During one of my last quarters in college, I took a class on Italian film and literature that featured an adaptation of "The Decameron" by Pier Paolo Pasolini. Dr. Amberson explained that the film was a particularly good one because Pasolini had taken a fundamental text that most Italians would be familiar with — somewhat in the manner than English speakers should have some idea what "The Canterbury Tales" was, though even more so — and dispatched huge chunks of it. He removed two of the work's narrative frames and chopped up the various vignettes. But despite the egotistical re-working, the film worked.

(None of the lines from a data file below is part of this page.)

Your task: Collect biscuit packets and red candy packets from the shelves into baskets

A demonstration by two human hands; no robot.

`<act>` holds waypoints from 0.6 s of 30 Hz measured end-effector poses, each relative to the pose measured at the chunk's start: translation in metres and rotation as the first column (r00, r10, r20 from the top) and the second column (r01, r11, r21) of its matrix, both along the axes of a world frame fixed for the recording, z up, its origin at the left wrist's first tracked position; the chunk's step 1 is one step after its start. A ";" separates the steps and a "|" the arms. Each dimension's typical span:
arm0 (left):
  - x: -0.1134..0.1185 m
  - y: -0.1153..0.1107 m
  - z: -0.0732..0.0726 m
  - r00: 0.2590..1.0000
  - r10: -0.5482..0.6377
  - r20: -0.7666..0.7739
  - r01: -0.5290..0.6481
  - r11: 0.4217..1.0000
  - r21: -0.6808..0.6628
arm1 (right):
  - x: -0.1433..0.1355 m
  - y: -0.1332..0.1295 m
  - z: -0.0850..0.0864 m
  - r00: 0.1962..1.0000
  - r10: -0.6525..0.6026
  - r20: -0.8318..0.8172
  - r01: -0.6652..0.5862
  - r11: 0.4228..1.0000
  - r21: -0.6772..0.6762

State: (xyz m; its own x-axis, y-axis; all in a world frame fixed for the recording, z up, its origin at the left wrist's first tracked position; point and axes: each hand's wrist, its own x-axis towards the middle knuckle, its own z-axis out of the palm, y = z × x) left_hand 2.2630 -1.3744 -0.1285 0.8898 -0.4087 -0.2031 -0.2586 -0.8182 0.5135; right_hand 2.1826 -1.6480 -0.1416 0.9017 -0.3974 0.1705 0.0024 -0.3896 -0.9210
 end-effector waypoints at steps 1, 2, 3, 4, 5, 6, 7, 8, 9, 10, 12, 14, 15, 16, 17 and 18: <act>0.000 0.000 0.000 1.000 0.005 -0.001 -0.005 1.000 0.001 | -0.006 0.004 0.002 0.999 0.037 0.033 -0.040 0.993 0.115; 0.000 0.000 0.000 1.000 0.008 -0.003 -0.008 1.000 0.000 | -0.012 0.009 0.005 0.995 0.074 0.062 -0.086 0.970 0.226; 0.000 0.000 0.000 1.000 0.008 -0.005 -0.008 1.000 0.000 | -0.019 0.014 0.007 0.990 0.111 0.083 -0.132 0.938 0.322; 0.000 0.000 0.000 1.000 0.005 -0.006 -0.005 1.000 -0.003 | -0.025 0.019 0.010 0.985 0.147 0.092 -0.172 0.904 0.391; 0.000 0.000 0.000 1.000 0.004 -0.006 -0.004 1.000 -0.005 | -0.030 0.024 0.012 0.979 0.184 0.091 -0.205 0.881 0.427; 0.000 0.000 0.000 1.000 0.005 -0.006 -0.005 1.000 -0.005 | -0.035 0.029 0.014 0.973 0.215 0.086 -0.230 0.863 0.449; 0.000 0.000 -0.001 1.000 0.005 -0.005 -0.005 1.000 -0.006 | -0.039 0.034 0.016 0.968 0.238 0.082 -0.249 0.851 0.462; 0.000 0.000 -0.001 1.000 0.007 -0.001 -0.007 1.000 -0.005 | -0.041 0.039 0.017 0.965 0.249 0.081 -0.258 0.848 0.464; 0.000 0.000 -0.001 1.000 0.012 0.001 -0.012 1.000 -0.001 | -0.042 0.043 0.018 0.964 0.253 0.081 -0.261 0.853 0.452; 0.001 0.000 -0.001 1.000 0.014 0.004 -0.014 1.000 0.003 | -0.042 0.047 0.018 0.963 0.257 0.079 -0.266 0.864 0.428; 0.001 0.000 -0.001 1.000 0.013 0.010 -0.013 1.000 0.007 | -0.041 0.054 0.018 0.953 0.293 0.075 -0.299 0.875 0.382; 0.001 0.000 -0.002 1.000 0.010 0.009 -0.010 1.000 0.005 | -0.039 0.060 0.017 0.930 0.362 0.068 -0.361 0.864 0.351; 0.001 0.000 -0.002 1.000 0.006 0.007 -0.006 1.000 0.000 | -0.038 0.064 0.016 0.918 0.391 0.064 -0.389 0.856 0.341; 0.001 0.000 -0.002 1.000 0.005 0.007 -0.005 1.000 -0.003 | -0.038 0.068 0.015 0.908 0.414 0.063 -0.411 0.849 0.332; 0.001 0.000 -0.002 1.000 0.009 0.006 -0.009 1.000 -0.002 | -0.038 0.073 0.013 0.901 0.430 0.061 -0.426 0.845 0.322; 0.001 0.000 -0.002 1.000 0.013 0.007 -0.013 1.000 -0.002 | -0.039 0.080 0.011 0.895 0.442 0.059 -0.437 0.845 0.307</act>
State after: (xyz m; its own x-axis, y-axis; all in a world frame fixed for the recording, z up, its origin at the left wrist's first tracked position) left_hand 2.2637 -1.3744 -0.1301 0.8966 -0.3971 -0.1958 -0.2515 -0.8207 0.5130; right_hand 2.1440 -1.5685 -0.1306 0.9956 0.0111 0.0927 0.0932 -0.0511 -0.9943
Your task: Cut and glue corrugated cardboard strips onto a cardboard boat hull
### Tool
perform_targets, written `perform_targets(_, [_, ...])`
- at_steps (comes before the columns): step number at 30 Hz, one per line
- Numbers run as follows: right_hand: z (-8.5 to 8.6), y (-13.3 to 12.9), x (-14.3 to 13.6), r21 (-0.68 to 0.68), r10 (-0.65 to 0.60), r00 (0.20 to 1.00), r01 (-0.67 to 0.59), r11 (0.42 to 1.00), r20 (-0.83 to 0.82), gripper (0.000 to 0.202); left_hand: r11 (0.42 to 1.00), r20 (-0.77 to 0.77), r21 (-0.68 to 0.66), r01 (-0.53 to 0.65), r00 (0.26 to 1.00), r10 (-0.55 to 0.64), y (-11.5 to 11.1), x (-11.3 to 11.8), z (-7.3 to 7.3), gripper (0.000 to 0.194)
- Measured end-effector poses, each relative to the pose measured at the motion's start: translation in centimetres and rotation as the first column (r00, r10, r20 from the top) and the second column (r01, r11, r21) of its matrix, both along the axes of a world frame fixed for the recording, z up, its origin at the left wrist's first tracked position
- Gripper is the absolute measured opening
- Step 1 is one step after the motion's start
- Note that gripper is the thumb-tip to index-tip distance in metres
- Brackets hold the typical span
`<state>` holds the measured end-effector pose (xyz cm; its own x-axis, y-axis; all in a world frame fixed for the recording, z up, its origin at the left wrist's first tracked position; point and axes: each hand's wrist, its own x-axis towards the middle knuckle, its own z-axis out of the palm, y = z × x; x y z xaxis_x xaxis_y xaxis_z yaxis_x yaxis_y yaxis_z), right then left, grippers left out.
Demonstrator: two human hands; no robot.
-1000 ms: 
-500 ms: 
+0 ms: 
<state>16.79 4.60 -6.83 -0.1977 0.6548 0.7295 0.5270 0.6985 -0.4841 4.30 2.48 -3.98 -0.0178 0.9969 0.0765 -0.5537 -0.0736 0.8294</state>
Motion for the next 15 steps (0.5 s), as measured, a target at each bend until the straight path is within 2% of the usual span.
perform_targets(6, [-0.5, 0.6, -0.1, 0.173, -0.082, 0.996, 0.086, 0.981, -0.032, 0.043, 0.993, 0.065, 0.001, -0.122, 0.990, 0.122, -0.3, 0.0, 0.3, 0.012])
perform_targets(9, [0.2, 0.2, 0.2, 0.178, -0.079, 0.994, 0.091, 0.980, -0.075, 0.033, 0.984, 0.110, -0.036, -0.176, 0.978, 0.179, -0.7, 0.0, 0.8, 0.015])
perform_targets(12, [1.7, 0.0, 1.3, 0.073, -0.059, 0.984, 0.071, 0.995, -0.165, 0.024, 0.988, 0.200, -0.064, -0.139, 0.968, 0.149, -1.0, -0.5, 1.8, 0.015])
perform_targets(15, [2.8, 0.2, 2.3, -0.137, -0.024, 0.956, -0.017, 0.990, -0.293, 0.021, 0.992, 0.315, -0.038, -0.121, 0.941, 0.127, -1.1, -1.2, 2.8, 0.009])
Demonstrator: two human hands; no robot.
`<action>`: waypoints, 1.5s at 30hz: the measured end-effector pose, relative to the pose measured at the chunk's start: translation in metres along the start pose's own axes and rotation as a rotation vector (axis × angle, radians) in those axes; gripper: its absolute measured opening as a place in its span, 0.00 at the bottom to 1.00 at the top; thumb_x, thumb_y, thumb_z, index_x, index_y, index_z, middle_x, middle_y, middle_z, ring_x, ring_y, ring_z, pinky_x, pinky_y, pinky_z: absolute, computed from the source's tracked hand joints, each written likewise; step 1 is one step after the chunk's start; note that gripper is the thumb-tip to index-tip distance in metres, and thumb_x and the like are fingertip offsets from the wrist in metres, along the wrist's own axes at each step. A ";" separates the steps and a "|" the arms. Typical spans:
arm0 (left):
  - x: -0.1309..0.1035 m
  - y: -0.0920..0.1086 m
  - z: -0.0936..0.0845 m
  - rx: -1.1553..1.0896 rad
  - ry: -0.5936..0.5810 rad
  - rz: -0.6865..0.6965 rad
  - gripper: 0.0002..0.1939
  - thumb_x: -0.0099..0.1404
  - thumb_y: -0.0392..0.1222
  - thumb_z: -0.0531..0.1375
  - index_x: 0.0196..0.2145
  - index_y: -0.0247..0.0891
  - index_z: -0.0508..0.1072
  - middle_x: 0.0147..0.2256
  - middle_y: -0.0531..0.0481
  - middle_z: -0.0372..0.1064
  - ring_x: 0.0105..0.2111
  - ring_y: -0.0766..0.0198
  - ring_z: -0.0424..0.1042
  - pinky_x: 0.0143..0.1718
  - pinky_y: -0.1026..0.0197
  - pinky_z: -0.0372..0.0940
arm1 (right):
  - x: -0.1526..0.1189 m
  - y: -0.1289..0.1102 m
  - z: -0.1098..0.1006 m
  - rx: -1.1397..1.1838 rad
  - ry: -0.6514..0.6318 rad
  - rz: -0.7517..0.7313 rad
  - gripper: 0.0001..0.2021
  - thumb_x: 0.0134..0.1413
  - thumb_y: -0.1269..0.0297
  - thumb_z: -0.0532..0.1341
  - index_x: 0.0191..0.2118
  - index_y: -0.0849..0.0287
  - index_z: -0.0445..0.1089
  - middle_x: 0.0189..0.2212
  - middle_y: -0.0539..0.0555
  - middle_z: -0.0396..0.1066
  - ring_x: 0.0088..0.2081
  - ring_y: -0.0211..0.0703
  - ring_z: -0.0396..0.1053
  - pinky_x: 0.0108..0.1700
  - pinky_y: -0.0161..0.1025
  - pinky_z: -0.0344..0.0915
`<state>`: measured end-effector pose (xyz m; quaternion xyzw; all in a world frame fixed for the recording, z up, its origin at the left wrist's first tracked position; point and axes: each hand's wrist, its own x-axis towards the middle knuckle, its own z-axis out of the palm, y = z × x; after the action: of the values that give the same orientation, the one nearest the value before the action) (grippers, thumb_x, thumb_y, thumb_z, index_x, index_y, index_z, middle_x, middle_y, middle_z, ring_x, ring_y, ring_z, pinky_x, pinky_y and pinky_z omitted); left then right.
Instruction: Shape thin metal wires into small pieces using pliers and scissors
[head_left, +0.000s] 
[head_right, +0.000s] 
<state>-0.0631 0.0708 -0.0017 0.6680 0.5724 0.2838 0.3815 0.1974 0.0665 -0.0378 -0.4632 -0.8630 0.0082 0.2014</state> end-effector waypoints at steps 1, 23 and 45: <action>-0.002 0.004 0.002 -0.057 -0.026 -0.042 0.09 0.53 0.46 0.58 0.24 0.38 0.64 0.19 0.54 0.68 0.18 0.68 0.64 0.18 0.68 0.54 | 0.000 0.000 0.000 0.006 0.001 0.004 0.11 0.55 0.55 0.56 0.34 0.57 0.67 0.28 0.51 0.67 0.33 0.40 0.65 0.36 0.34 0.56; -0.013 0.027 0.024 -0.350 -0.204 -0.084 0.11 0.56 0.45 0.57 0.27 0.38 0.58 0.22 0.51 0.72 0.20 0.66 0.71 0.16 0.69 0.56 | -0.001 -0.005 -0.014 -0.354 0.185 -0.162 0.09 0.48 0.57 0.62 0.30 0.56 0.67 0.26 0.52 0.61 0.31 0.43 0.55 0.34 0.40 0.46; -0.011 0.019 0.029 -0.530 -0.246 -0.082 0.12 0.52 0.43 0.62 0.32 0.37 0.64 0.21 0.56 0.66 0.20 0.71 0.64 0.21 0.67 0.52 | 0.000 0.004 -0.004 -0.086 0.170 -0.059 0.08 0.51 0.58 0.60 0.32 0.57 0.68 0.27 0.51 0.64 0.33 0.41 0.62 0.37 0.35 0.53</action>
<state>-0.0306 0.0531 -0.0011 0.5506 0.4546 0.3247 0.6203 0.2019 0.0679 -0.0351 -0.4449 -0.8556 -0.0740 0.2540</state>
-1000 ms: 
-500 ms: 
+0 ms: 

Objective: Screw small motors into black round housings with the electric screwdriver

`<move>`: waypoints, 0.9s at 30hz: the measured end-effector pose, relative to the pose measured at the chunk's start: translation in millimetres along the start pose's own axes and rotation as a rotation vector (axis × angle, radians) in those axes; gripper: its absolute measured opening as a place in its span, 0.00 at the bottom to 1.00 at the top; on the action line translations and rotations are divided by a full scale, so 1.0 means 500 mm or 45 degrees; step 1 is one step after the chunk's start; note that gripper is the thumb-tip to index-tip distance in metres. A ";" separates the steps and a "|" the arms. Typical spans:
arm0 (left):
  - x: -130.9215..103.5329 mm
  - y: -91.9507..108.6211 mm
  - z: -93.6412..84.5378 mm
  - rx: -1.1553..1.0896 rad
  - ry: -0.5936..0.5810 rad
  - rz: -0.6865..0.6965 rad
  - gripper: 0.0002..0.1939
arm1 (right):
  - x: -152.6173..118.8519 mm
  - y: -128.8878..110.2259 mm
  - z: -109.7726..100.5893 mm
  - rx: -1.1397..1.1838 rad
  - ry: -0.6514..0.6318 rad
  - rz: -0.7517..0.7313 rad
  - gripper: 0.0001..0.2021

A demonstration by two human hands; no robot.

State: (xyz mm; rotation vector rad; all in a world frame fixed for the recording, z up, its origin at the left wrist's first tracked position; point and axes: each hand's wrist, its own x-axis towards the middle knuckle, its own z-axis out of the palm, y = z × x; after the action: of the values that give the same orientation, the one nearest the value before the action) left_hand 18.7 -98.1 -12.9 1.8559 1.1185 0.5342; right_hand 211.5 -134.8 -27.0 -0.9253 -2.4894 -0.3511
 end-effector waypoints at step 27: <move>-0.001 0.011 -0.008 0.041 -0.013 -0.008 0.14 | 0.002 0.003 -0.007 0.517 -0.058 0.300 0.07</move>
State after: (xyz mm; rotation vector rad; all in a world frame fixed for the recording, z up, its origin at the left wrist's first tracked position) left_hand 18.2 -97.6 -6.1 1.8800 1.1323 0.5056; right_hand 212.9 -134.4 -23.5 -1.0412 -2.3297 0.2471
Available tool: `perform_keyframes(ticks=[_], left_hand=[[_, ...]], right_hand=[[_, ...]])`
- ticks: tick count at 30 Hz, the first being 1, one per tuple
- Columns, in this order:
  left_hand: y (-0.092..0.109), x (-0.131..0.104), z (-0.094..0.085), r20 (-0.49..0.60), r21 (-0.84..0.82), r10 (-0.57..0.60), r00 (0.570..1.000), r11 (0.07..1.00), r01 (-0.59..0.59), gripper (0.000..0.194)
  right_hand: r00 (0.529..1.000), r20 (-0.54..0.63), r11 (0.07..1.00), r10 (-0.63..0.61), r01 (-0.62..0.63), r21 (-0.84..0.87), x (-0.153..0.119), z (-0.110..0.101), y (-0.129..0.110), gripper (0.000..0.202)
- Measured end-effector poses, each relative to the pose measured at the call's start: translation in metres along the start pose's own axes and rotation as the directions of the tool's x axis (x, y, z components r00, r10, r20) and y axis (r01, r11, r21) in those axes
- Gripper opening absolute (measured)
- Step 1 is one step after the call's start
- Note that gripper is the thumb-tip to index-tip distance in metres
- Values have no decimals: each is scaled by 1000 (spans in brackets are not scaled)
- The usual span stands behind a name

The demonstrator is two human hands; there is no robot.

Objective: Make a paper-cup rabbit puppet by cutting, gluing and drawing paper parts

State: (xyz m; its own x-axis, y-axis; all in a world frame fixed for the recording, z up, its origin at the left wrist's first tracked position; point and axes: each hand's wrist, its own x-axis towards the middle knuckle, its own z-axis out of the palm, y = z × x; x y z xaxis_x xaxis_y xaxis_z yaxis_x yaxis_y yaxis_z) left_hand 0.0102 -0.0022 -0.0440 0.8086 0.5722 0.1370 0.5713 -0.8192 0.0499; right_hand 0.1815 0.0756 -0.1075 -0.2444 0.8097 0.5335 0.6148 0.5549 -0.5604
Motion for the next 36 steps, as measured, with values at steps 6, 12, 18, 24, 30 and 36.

I know it sounds ridiculous to compare ol' P.P. Pasolini to the same girl I had just moments ago referred to as a Kiwi pop tart, but the feat is similar. Rhianna had done what I would have bet no entertainer could do — an upstart especially — and blatantly repackaged a well-known song only to receive praise and popularity for it. She's won me over, at least. More than anything, I wonder if Gloria Jones has heard the song. Maybe she hates being covered then sampled, maybe she's okay with it. Either way, I'm sure she can't think about Rhianna — a young, pretty singer with a throaty voice making the first smash hit of her musical career — and see herself, just over forty years ago.

There's something interesting here, I swear.